The Legislature which enacted the statute to be construed repealed the provision of the 1913 law enlarging the jurisdiction of municipal courts and trial justices and curtailed that of trial justices sharply, not only with reference to their authority subsequent to 1913, but also by comparison *136with earlier times. See P. L. 1939, Chap. 229. The effect on trial justices was to deprive all of them except one, determined in a specified manner, of jurisdiction to try any violation of the fish and game laws. The result was accomplished by provision that if an alleged offender was to be taken before such a court, the officer should take him before that one “whose usual place of holding court is nearest to where the offense is alleged to have been committed.” These are the closing words of the statute controlling the present case.

Many principles of law established to guide courts in the construction of statutes have been affirmed and reaffirmed in decided cases. That most fundamental is that legislative intention shall be given effect if determinable from the language used, accepting the words in their ordinary signification. Our first Chief Justice said, as early as 1821, in Porter v. Whitney, 1 Me. 306, at 307, that the court ought:

“to give such a construction to the law as to attain, as far as may be, the object in view.”

Language to the same effect has been used in so many instances that it seems unnecessary to cite further authority.

The legislative intention of P. L. 1939, Chap. 245, is undoubted. It may be said in passing, although that is not material to the present case, that it is identical with that disclosed in P. L. 1939, Chap. 229. It is to require an officer serving a process alleging an offense cognizable by trial justices and electing to use such a court to take his prisoner before a particular one.

The language used is appropriate for the purpose. The statute directs that the accused be taken before a trial justice holding court within the town where the offense occurred, as a first directive, and if there is no justice within the town, before another plainly designated. For the purposes of this case it is immaterial whether the control words of the first directive identify a trial justice who was holding *137court in the town when the offense occurred, regardless of his usual place of holding court. The second is absolute. The magistrate cannot qualify by either test. Jurisdiction must be determined on the basis of the facts as they exist when an offense is committed. It is not subject to control by subsequent action on the part of either officers or trial justices.

That the legislation prohibits an officer from transporting a person charged with an offense cognizable by trial justices before one of his selection, regardless of where the court of such justice was held usually or at a particular time, as he was authorized to do prior to the enactment, does not admit of doubt. That purpose would be defeated if it was construed to permit him to take such person before a trial justice of his selection in the municipality where the offense occurred although that justice was not holding court therein at the time of the offense and did not usually do so.

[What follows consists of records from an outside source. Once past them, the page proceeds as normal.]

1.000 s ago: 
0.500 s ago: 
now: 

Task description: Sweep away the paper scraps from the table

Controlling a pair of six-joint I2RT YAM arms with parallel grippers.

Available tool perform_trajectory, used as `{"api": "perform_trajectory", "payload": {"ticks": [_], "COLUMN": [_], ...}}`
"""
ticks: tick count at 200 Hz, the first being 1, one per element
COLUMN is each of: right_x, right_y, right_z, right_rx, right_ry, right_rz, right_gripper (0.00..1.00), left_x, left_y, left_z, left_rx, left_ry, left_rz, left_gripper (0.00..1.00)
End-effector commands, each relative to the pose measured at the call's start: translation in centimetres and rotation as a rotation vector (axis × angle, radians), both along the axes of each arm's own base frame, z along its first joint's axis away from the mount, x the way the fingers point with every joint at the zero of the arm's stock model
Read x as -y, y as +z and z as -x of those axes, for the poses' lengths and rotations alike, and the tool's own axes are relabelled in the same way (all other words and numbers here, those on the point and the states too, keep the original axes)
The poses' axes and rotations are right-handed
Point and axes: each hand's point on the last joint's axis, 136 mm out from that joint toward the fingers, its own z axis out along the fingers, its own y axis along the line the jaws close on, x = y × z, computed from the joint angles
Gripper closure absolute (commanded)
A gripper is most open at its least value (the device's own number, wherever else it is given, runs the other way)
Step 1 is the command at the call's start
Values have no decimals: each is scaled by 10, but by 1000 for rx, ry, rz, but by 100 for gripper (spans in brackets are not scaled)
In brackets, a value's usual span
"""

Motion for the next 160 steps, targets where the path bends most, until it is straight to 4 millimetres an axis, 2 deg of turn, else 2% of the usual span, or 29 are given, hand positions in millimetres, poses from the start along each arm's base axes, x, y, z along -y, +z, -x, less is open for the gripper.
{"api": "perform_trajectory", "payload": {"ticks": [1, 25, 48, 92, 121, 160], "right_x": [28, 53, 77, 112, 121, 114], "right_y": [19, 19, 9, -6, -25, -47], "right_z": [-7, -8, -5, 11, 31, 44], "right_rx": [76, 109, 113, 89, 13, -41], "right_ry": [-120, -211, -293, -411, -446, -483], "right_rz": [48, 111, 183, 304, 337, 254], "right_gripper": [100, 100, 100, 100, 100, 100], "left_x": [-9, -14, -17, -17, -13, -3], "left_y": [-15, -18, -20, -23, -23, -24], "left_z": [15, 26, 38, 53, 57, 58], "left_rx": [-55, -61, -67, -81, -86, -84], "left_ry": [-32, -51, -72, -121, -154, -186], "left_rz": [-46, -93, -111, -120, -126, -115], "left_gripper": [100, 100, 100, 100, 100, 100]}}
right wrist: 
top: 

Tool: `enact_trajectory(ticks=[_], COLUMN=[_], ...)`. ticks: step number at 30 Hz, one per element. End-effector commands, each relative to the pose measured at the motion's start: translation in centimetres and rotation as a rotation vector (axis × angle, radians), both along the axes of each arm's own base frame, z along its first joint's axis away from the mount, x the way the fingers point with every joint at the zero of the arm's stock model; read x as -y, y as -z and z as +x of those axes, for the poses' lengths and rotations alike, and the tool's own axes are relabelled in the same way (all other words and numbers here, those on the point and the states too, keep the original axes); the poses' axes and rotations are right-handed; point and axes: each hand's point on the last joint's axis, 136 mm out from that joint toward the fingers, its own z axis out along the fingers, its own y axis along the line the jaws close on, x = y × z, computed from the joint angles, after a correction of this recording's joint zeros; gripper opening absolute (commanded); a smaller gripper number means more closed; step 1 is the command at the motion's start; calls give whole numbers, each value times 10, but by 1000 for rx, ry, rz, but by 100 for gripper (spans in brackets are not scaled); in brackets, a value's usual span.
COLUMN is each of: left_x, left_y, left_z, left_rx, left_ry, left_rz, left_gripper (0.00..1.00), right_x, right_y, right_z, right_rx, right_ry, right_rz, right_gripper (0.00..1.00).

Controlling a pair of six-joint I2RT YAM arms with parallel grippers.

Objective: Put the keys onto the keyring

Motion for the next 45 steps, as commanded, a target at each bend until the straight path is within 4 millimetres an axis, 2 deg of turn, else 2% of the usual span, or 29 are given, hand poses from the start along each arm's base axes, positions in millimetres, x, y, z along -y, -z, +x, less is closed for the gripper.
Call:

The statute limits the geographical jurisdiction of trial justices for the trial of cases so that a particular one, designated by its terms, and no other, has jurisdiction of each individual violation of law cognizable by trial justices, except violations of the fish and game laws. P. L. 1939, Chap. 229 accomplishes the same result in that field.

The trial justice who issued the warrant in this case had no jurisdiction to try the case, and the mandate must be:

Case remanded for quashing the complaint.